TRY IT → Of all the lines below, output only those starting at the one with "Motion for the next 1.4" and ending at the one with "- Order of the", both ends included, exactly as written.
- Opening Delimiter -
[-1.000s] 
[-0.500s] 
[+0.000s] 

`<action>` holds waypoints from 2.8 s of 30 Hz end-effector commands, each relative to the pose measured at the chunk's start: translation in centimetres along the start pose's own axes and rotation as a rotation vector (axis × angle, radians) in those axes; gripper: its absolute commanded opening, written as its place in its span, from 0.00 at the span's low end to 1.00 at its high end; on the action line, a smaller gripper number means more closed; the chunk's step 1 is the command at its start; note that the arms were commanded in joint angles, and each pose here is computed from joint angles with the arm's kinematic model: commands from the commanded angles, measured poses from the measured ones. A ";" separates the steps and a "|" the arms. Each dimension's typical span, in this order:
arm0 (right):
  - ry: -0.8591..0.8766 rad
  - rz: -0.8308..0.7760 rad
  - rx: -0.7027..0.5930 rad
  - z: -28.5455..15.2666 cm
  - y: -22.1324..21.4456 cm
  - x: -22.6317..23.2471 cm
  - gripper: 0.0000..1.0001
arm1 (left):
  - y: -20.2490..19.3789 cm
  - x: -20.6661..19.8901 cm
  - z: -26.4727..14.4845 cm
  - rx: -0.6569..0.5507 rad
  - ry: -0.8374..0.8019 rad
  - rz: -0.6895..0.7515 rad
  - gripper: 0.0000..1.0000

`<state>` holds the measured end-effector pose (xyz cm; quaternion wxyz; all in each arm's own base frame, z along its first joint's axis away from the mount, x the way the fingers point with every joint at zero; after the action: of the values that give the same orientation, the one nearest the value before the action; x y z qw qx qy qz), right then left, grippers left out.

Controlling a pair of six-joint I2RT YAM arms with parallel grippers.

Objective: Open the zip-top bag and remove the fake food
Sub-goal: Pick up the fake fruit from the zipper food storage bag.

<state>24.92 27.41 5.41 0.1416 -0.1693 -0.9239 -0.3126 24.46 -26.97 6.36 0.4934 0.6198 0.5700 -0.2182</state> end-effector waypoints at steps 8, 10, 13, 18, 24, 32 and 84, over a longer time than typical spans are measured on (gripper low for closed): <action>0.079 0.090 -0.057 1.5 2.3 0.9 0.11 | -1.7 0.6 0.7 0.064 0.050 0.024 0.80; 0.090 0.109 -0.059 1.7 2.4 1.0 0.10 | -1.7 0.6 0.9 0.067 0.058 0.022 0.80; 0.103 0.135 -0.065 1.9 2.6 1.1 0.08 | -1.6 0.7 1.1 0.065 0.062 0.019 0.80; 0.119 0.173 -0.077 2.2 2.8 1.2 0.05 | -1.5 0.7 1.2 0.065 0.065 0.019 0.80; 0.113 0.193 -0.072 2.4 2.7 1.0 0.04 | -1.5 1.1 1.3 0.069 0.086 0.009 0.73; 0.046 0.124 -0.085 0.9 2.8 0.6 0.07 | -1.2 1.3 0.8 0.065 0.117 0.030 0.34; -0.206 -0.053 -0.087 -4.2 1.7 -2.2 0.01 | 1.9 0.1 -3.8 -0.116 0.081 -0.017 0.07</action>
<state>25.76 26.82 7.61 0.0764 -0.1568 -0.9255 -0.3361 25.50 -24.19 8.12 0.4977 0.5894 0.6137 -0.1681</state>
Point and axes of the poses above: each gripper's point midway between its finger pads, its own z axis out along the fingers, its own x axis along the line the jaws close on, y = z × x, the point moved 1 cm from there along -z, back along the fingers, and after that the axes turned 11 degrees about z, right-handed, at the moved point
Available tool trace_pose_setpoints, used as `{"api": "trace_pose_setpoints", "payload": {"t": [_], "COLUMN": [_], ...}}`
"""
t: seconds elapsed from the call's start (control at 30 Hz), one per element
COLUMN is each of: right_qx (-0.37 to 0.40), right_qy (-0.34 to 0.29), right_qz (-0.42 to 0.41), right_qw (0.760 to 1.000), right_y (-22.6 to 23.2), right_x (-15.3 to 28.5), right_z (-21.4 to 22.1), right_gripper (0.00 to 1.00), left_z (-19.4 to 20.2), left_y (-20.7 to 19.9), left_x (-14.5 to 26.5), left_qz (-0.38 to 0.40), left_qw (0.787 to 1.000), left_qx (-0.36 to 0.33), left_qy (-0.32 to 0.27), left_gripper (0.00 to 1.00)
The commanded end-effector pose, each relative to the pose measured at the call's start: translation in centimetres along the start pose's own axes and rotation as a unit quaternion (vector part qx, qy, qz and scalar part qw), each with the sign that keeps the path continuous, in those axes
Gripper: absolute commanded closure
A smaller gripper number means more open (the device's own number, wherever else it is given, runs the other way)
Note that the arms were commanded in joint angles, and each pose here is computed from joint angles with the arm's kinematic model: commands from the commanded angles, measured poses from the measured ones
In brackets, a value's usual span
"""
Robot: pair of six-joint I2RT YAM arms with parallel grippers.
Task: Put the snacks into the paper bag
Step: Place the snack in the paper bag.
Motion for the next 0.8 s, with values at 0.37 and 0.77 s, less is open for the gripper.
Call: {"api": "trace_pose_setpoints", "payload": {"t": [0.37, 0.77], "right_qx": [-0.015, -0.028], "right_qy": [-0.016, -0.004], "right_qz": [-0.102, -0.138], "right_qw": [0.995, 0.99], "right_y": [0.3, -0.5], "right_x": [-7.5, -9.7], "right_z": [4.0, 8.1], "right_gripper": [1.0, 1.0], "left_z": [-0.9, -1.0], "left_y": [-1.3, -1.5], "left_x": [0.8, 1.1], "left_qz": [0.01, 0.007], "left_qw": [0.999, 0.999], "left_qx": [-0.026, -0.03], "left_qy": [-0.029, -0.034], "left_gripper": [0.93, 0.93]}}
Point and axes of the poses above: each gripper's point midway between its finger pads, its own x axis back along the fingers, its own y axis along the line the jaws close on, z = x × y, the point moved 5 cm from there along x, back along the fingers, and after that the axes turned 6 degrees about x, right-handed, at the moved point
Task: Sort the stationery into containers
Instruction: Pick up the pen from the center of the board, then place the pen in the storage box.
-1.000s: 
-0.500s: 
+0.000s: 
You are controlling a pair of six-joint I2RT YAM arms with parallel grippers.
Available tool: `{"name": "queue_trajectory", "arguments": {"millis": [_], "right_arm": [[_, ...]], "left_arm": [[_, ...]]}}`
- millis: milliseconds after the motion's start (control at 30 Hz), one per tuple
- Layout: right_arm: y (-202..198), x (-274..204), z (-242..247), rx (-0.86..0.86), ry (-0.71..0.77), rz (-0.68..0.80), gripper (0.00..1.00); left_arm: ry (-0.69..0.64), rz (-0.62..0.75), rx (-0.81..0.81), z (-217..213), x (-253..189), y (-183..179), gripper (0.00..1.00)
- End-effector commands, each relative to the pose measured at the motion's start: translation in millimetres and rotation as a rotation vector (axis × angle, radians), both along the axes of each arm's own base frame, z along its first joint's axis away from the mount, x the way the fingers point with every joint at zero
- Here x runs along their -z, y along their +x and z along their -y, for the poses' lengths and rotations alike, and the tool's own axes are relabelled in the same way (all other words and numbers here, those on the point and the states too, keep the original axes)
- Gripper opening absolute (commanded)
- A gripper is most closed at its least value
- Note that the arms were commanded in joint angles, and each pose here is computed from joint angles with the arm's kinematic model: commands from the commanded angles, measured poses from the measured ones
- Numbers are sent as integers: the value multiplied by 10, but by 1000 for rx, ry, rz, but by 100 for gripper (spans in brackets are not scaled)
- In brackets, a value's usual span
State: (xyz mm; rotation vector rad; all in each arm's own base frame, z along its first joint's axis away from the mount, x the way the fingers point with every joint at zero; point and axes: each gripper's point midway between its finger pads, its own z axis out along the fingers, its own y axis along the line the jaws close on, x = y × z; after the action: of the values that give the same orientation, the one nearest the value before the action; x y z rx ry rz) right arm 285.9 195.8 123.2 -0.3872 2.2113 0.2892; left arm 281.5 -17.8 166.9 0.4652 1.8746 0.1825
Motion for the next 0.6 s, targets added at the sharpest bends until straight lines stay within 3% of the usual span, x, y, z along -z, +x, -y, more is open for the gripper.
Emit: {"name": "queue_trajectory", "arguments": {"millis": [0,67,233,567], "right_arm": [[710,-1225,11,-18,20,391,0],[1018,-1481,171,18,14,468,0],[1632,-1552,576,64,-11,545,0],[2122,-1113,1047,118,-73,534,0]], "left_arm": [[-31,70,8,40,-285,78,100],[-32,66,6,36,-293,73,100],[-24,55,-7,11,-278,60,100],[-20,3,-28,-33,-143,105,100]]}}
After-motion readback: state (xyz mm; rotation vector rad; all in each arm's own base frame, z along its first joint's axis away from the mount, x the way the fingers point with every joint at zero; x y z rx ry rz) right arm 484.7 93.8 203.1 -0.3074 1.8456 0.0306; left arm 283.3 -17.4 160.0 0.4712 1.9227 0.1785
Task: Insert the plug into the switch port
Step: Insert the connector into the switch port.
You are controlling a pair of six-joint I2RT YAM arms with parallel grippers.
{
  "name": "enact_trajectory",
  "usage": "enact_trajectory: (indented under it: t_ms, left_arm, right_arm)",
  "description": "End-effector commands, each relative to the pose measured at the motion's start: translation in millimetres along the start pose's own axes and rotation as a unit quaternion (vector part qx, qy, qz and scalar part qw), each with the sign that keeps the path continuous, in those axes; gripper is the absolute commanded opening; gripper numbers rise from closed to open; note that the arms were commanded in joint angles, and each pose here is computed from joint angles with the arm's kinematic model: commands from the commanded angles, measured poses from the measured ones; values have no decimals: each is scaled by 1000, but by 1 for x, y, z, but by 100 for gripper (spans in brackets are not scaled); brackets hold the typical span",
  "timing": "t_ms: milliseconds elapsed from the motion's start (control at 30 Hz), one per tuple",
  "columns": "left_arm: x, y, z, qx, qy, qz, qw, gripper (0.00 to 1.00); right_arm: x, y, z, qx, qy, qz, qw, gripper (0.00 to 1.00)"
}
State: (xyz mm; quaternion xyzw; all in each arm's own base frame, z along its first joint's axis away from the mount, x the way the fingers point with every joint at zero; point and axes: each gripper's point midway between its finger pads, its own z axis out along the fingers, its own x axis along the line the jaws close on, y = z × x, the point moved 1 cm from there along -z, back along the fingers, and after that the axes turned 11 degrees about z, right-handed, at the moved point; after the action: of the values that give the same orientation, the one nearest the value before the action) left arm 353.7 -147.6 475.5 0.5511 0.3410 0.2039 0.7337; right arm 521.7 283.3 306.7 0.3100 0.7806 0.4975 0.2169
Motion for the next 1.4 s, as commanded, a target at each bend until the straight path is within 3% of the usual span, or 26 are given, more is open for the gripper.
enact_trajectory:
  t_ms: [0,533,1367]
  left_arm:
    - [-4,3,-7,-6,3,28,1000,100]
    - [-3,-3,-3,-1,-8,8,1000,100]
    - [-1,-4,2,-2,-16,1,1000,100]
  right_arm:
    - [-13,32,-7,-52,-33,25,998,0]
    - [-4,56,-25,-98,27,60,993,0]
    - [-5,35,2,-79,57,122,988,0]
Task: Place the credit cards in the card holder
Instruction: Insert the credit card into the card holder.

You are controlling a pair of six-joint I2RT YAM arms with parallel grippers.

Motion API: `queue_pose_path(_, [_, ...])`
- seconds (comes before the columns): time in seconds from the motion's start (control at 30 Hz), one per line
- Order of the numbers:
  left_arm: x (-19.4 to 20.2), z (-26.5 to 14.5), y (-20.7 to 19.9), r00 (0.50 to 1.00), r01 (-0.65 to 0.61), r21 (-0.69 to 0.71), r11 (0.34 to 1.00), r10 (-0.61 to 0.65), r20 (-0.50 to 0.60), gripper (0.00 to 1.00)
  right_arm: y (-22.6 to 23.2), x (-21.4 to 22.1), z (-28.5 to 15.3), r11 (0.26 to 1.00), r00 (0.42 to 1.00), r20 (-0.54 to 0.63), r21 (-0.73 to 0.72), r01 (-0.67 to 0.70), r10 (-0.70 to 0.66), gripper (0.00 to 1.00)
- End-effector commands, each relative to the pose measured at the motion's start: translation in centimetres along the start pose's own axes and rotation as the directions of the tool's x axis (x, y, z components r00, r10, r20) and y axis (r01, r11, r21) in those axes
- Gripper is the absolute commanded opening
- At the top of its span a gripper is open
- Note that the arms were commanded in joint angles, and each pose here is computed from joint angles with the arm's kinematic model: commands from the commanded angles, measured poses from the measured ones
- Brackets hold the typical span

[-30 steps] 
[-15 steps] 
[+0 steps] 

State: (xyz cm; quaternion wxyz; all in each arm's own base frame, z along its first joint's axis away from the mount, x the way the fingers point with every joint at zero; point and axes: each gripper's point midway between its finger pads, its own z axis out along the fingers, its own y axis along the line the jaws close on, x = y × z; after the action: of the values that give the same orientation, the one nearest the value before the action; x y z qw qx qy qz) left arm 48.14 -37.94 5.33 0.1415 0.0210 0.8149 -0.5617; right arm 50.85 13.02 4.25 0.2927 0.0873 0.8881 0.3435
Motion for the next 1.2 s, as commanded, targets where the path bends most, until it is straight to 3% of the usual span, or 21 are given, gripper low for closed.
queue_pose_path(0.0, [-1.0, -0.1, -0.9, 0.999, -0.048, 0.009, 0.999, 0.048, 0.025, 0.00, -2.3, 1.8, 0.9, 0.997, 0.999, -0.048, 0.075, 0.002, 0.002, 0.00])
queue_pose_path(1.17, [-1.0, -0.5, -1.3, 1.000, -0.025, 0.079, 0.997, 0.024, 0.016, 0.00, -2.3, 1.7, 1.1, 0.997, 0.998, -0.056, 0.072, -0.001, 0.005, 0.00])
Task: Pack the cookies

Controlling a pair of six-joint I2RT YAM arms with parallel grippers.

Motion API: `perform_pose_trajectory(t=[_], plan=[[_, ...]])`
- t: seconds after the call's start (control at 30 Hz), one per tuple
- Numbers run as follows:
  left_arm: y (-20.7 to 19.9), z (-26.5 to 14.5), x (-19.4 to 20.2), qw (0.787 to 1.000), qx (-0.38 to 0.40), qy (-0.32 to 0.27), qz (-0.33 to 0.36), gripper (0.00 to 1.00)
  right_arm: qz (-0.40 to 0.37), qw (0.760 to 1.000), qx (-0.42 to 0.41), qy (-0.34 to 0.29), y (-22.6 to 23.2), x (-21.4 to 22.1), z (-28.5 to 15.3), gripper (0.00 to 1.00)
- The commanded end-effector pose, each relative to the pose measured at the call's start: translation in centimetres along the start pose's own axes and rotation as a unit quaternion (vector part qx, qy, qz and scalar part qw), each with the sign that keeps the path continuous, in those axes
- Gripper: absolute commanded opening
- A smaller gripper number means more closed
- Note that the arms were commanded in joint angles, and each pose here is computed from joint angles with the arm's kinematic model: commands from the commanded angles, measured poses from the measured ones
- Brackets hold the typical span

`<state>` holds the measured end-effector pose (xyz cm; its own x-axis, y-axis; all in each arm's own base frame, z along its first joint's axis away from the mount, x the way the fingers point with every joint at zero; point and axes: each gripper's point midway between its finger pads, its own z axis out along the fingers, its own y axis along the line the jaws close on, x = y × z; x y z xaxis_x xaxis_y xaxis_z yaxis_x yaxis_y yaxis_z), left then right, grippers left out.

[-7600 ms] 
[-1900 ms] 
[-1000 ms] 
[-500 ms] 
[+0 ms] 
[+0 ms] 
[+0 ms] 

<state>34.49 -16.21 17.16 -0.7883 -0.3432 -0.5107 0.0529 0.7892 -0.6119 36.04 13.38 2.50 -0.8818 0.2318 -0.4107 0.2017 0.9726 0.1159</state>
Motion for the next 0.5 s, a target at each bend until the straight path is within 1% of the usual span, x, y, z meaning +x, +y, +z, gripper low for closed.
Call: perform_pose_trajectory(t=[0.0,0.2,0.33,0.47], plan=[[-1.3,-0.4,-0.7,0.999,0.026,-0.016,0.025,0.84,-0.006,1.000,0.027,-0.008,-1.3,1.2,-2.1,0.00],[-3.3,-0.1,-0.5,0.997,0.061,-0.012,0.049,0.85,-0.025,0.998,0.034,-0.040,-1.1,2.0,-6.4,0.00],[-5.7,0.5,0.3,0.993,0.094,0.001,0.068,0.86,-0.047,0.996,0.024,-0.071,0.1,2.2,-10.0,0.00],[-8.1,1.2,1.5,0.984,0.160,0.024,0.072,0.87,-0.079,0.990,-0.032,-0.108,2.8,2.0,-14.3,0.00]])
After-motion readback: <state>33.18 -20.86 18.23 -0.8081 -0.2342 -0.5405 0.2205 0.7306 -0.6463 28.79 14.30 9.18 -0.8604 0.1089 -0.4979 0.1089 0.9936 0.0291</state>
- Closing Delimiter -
EXPECTED ANSWER →
Motion for the next 1.4 s, as commanded, a target at each bend until the straight path is within 3% of the usual span, or 26 are given, more is open for the gripper.
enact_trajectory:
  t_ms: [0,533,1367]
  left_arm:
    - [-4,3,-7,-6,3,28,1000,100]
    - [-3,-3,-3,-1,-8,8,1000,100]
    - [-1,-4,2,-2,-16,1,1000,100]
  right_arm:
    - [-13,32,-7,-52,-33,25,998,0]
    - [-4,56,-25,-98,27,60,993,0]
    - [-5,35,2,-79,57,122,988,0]
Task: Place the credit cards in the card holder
Instruction: Insert the credit card into the card holder.

You are controlling a pair of six-joint I2RT YAM arms with parallel grippers.

Motion API: `queue_pose_path(_, [_, ...])`
- seconds (comes before the columns): time in seconds from the motion's start (control at 30 Hz), one per line
- Order of the numbers:

Output for the exercise is complete.